Work order: Reproduce the entire listing exactly. Leave the pictures out.

Supplied information:
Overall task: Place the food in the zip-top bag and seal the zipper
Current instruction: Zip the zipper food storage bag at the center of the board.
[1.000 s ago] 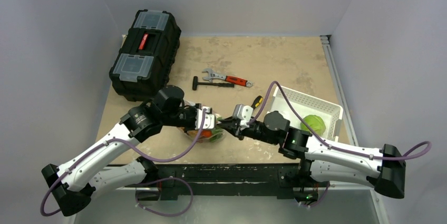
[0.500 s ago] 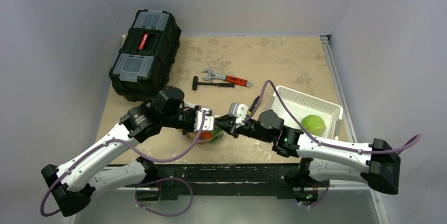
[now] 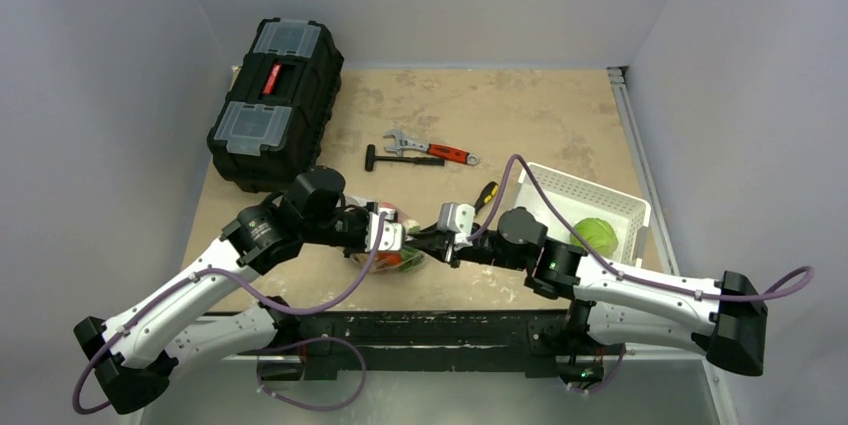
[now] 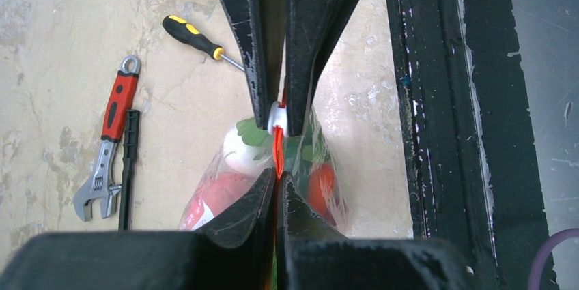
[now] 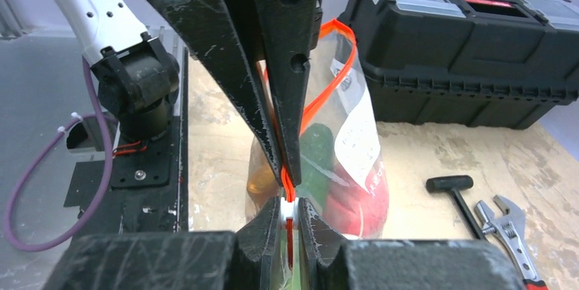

Exercise result:
Overall task: Place the food in the zip-top bag and seal the zipper
Current instruction: Zip the zipper food storage bag at the center of the board.
[1.000 s ago] 
[0.500 s ago] 
[now] 
[now] 
[now] 

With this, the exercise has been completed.